The bright, sharp citrus taste of an orange; the drowsy, comforting aroma of turkey in the oven; the snap and crunch of fresh vegetables. Everyone has the foods they turn to for equal parts fuel and support, but the complexity of our diets goes far beyond cook times and calorie counts.

Today we focus on the dietetics program offered as one of our Bachelor of Science programs. Dietetics is a field of national interest for medical research institutions across the United States, and Life University can help you be part of that conversation. But what is dietetics‒we have all seen the food pyramid, so why would you need a college degree in order to tell people to lay off the sweets?

“Life University dietetics is different because we’re small, but we’re innovative. We have state-of-the-art kitchens. Each professor you encounter is a specialist in his or her field – from community to clinical to food service,” Tiffany Brown, B.S. Dietetics and M.S. Clinical Nutrition Alumna shared. “You get real professional experience from those who have worked it and know it, and you have hands-on access to that faculty.”

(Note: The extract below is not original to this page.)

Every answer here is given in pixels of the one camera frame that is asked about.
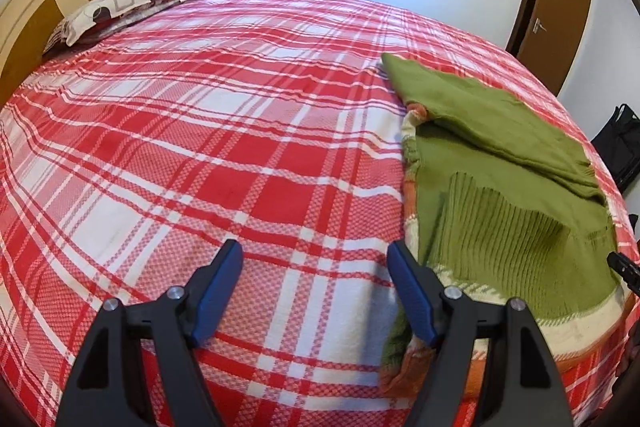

Dietetics offers a much more detailed understanding of nutrition than simply answering what should be on the menu‒instead, this field goes to the micro level of analyzing the makeup and properties of the vitamins our body needs, as well as zooming out to the macro levels of considering the dietary requirements of entire communities. Instead of turning our attention to chemical compounds, let’s take a brief look at the kinds of courses a dietetics student may choose as she pursues her ambitions at LIFE. The study of nutrition is grounded in the fields of biology and chemistry; neither culinary excellence nor nutritional balance are possible without a deep understanding of the elemental basics of what we are putting into our bodies. Beyond the nitty gritty of what a carbohydrate actually is, Dietetics also studies the economies and cultures surrounding food production. For instance, students in the “Community Nutrition” course would focus on questions of state and national “data gathering, policy making, healthcare delivery, health promotion, and prevention of disease” while students in “Menu Planning & Computers in Nutritional Analysis” will focus on cutting-edge methods of lab research. Not everything comes down to numbers and equations either, as courses such as “Modernist Cuisine” also function on the social and historical components of how our diets have changed over time.

Jessie Hulsey is from Ball Ground, Georgia and studying Dietetics at Life University. “My whole family is from Georgia, and we are the typical southern family that enjoys our cornbread, gravy and biscuits.” When Hulsey’s brother was fourteen, he was diagnosed with Type 1 diabetes, and her family changed their diets to suddenly revolve around his needs. “Every nutrition education handout that he received I also read,” Hulsey explained. “I was fascinated when I learned more about what was in our foods that we ate regularly, and that is what started me on this path to discovering my passion for nutrition.”

This is all to say that dietetics and the study of nutrition isn’t all about hoping to be LeBron James’s personal dietary consultant, nor are you simply trying to police people’s sugar intake. The French philosopher Michel Foucault focused near the end of his career on the question of how institutions and government ensure the health of their citizens as a sort of raw good in itself; the thinking being that not only do we have a responsibility to help and protect each other, but that the health of a nation is inextricably linked to the quality of life experienced by its citizens. The term he used for this was “biopolitics” ‒ quite literally meaning questions of how to structure human society to maximize life expectancy. Dietetics could not have a clearer aim in mind as it combines the observational methods of science with policy-oriented thinking at massive scales. The study of nutrition can lead us to help communities such as schools or hospitals are preserving the health of their members but can also deepen your personal enrichment with one of life’s simplest pleasures‒a good meal.